Lebih lanjut keterangan pemerintah menyatakan, latar belakang pembentukan KPK didasari kenyataan tindak pidana korupsi di Indonesia sudah meluas dan berkembang secara sistematis di segala bidang kehidupan masyarakat, bangsa, dan negara. Sehingga telah melanggar hak-hak ekonomi dan hak-hak sosial masyarakat, karena itu tindak pidana korupsi tidak lagi digolongkan sebagai kejahatan biasa, melainkan telah menjadikan kejahatan yang luar biasa (extra ordinary crime). Sehingga penanganan harus melalui cara-cara yang luar biasa.

”Pemerintah tidak sependapat dengan anggapan Pemohon yang menyatakan keberadaan KPK dapat menimbulkan kekacauan dalam sistem ketatanegaraan, sehingga tidak menjamin tegaknya keadilan dan demokrasi, serta dapat menimbulkan terjadinya penyalahgunaan kekuasaan. Jikalau pun kekhawatiran Pemohon itu benar adanya, maka hal tersebut tidak terkait dengan masalah konstitusionalitas keberlakuan suatu undang-undang, tetapi berkaitan dengan penerapan norma undang-undang tersebut,” ungkap Ube.

Menanggapi adanya kewenangan KPK untuk menyadap, Dr. Chairul Huda S.H., M.H. menganggap, penyadapan dan merekam pembicaraan adalah suatu tindakan yang dimungkinkan dalam suatu penyidikan suatu tindak pidana. Akan tetapi, menurut Huda, aturan UU KPK ”lucu”, karena kewenangan ini diberikan kepada KPK. ”Padahal mestinya kewenangan seperti ini diberikan kepada penyidik, penyidik KPK,” kata dosen Fakultas Hukum Universitas Muhammadiyah Jakarta ini.

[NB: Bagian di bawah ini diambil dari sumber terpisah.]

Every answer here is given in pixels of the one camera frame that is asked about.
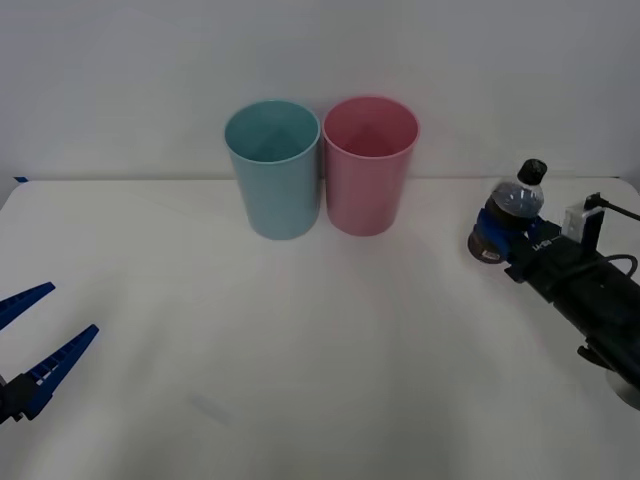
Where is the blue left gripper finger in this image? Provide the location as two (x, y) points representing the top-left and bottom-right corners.
(0, 324), (100, 427)
(0, 281), (57, 332)

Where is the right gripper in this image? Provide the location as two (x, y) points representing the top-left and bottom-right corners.
(473, 204), (615, 304)

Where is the dark drink bottle black cap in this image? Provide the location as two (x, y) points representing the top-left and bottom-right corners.
(466, 158), (549, 265)

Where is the pink plastic bin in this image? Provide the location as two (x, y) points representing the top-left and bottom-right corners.
(321, 95), (420, 237)

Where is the pale blue plastic bin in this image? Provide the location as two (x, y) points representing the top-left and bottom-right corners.
(223, 99), (321, 242)

Lebih lanjut menurutnya, agar penyadapan itu tidak bertentangan dengan due proses of law, maka undang-undang mestinya memberi batasan. Salah satu caranya dengan menggunakan izin pengadilan, karena izin pengadilan yang bisa menjadi batu uji apakah tindakan penyadapannya akan dilakukan itu dapat dilakukan atau tidak. ”Tapi memang sayangnya di dalam UU KPK tidak ditentukan lebih lanjut tentang pembatasan-pembatasan atau ketentuan pelaksanaan berhubungan dengan penyadapan,” jelas ahli dari pemohon ini.

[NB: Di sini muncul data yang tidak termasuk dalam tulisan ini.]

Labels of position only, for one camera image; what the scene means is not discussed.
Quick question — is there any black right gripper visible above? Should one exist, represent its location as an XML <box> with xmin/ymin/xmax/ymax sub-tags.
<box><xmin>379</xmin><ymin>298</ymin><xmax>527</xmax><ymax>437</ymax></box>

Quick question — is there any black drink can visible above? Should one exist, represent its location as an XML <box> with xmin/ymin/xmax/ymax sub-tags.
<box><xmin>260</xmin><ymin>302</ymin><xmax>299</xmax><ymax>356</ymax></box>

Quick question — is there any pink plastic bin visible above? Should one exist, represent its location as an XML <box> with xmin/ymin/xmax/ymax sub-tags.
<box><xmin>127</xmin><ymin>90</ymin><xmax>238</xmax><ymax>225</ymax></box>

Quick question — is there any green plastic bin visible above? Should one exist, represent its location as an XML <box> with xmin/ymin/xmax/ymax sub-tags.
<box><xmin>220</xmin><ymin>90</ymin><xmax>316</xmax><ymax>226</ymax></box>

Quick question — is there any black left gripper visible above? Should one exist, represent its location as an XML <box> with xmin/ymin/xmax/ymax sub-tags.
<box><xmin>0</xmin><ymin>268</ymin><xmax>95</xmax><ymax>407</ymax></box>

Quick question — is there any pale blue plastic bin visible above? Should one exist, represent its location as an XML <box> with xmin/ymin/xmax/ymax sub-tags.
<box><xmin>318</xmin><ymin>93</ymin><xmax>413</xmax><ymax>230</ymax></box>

Dr. Mudzakir S.H, M.H. pakar dari Universitas Islam Indonesia Yogyakarta menanggapi keberadaan Pasal 11 UU KPK berpendapat bahwa Pasal 11 mengenai kewenangan KPK bersifat fakultatif. Kata-kata berwenang itu artinya KPK bisa menggunakan wewenangnya dan tidak menggunakan wewenangnya. Seandainya KPK menggunakan wewenangnya, berlakulah syarat-syarat huruf A, huruf B dan/atau atau huruf C. ”Jadi dengan demikian KPK kalau ada suatu perkara tindak pidana korupsi, yang perkara itu memenuhi syarat atau kualifikasi huruf A, Pasal 11 huruf B, dan/atau huruf C, itu bisa diselidik dan disidik dan dituntut satu lembaga adalah Polisi, bisa oleh Jaksa dan bisa oleh Timtas Tipikor kalau misalnya itu satu lembaga sendiri dan juga itu bisa oleh KPK,” kata Mudzakir.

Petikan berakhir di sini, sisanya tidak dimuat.